Os escritos de José Bonifácio de Andrada e Silva (1763-1838) reunidos no livro "Projetos para o Brasil", recém-lançado pela Companhia das Letras, revelam um político que procurava conciliar a manutenção da monarquia com a implantação de reformas sociais capazes de construir uma identidade nacional.
Entre os textos reunidos por Miriam Dolhnikoff, pesquisadora do Cebrap, destaca-se o projeto apresentado à Assembléia Constituinte no ano de 1823, que propunha a extinção do tráfico negreiro em "quatro ou cinco anos" e a emancipação gradual dos escravos -temas que muitos dos críticos liberais da época não admitiam nem mesmo colocar em debate no Legislativo.
Outro projeto seu defendia que os índios não mais fossem esbulhados de suas terras, "de que são legítimos senhores, pois Deus lhas deu". Também pregava uma reforma agrária, com o confisco das terras improdutivas.
Todas essas medidas eram necessárias, segundo ele, para construir um Estado nacional moderno e homogêneo.
Progressista
Uma análise de sua biografia mostra que os aspectos progressistas de seu pensamento não eram elementos incompatíveis com seu conservadorismo político.
José Bonifácio nasceu em Santos, no ano de 1763, filho de um rico comerciante local. Estudou filosofia e direito na Universidade de Coimbra (1783-1788), da qual se tornaria catedrático de metalurgia em 1801, após prolongados estudos na França, Alemanha e Suécia.
Ocupou diversos cargos de relevo na burocracia estatal: intendente-geral das Minas e Metais do Reino, diretor do Real Laboratório da Casa da Moeda, superintendente de Alfândega e Marinhas. Membro da Academia de Ciências de Lisboa desde 1789, tornou-se seu secretário em 1812 -um sinal de seu prestígio entre a intelectualidade.
Fortemente influenciado pelo Iluminismo, Bonifácio integrava o grupo de ilustrados lusitanos que, seguindo a trilha aberta pelo marquês de Pombal, tentavam reformar e modernizar o Império.
Quando retornou ao Brasil em 1819, estava distante de qualquer pretensão nacionalista e considerava-se um súdito do império português, desejando apenas que a sua terra natal adquirisse um estatuto de igualdade com a metrópole.
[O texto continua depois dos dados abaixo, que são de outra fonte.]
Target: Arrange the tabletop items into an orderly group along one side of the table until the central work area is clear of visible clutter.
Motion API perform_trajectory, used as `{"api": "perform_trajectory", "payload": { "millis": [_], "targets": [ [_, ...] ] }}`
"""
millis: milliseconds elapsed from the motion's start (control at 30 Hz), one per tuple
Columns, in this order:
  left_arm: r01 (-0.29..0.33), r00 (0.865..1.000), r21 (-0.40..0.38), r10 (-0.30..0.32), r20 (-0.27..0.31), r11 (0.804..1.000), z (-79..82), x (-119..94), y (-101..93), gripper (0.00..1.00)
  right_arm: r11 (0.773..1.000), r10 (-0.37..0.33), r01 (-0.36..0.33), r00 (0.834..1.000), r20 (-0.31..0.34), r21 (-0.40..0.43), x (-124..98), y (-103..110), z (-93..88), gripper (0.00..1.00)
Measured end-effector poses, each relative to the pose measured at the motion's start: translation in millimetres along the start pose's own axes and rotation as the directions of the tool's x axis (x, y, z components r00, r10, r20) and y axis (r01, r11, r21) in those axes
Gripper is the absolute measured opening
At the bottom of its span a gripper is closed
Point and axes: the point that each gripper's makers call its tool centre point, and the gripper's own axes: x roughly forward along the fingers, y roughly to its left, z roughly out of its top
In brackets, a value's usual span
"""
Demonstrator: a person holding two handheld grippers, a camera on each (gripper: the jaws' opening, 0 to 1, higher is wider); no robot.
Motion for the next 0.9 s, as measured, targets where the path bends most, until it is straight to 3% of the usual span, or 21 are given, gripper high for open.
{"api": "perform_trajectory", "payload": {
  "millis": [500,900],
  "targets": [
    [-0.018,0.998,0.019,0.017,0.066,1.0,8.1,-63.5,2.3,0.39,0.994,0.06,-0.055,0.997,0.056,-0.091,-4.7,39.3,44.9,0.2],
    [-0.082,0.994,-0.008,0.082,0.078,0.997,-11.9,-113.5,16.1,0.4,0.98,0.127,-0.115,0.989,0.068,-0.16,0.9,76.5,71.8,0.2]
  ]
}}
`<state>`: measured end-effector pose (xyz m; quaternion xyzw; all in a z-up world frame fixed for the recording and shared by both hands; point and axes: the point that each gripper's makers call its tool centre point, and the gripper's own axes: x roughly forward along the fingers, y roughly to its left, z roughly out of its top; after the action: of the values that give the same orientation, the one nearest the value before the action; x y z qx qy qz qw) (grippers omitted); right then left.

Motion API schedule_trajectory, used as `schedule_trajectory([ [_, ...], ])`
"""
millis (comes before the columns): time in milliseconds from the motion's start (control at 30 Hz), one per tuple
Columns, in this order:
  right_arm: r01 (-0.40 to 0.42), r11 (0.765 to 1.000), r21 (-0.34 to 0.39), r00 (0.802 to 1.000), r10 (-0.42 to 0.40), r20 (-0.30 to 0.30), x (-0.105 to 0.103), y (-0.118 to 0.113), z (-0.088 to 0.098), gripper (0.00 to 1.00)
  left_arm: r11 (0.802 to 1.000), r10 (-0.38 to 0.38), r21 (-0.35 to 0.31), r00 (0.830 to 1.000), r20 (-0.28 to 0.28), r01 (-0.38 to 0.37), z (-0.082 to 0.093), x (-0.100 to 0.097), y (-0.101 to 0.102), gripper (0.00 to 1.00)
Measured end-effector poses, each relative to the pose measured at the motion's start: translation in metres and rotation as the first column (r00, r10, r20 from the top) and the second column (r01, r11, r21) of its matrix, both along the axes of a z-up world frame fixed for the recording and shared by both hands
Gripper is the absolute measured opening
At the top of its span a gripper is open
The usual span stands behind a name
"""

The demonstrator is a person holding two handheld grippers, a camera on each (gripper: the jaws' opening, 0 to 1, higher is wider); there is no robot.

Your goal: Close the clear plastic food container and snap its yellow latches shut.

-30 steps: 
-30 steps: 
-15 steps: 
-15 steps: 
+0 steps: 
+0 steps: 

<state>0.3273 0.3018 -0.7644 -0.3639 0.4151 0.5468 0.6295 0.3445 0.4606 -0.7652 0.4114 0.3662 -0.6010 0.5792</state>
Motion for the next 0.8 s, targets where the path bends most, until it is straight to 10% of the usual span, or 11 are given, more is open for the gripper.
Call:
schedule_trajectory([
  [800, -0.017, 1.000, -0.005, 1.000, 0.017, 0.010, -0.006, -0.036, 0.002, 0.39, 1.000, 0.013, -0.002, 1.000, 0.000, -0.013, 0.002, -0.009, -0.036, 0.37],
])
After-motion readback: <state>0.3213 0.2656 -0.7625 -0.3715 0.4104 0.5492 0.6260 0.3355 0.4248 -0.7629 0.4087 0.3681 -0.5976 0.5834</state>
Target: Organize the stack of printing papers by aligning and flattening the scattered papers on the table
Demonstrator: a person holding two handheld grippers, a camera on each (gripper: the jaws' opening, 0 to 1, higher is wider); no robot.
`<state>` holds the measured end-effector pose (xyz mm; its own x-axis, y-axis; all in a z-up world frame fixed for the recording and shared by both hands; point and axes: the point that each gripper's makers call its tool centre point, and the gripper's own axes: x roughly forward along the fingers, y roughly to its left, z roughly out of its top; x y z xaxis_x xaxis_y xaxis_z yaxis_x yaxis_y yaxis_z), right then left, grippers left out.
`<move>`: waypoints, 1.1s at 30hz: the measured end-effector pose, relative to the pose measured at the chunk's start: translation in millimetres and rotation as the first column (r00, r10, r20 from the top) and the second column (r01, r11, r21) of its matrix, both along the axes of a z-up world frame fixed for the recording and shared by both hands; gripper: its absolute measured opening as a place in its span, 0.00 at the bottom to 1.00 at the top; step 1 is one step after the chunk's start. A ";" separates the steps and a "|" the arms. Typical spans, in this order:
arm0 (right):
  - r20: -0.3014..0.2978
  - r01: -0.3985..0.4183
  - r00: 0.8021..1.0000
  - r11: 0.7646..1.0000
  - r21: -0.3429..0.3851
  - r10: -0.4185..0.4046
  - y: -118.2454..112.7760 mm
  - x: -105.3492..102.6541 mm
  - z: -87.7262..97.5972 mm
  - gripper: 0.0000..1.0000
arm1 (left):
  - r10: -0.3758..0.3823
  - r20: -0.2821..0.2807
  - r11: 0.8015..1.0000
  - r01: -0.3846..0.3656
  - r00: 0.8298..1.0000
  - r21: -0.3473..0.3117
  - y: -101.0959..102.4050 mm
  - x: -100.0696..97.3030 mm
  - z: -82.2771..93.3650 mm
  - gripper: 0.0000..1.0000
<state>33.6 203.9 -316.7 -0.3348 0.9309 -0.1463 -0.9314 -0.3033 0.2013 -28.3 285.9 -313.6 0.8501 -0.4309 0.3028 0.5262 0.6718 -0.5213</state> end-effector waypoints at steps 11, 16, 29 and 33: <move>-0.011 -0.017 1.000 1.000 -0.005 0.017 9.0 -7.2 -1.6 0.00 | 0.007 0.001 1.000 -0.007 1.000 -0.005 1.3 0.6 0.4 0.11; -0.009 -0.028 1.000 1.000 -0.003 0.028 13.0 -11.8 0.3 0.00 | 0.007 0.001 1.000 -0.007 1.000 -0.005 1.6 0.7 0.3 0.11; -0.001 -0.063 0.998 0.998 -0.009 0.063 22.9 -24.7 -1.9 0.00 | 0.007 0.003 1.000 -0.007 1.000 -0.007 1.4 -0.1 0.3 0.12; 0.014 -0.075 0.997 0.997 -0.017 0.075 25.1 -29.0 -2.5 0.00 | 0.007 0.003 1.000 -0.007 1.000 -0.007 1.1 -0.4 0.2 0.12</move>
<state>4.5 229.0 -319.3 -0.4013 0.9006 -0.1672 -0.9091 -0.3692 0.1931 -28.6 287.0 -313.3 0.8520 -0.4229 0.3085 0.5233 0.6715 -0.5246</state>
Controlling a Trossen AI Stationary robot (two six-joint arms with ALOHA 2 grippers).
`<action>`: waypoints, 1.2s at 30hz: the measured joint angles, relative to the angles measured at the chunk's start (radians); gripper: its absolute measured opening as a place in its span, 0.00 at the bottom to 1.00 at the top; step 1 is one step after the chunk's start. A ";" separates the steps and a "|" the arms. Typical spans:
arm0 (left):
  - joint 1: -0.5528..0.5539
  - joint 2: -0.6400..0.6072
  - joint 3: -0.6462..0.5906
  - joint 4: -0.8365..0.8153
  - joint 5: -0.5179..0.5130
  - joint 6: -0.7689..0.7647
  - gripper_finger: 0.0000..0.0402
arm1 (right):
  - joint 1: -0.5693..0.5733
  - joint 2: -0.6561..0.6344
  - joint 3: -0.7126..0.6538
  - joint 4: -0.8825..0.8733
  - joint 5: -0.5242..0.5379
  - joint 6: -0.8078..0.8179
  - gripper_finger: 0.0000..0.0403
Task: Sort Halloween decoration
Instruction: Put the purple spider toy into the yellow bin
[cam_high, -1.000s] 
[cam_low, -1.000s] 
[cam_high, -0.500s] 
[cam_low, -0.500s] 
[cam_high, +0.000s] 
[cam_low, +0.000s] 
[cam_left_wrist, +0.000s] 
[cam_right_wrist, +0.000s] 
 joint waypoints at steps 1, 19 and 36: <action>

Em 1820, porém, ocorre a Revolução do Porto, que visava substituir o regime absolutista por uma monarquia constitucional. O novo regime pretendia porém anular todas as vantagens concedidas ao Brasil após 1808, reconvertendo o país numa colônia de Portugal.
Essa política recolonizadora se chocava diretamente com a posição de José Bonifácio. Chefia então a delegação paulista que, em janeiro de 1822, pede a d. Pedro que desobedeça as ordens das Cortes de Lisboa, ficando no país. No mesmo dia, d. Pedro o nomeia ministro do Reino e dos Estrangeiros.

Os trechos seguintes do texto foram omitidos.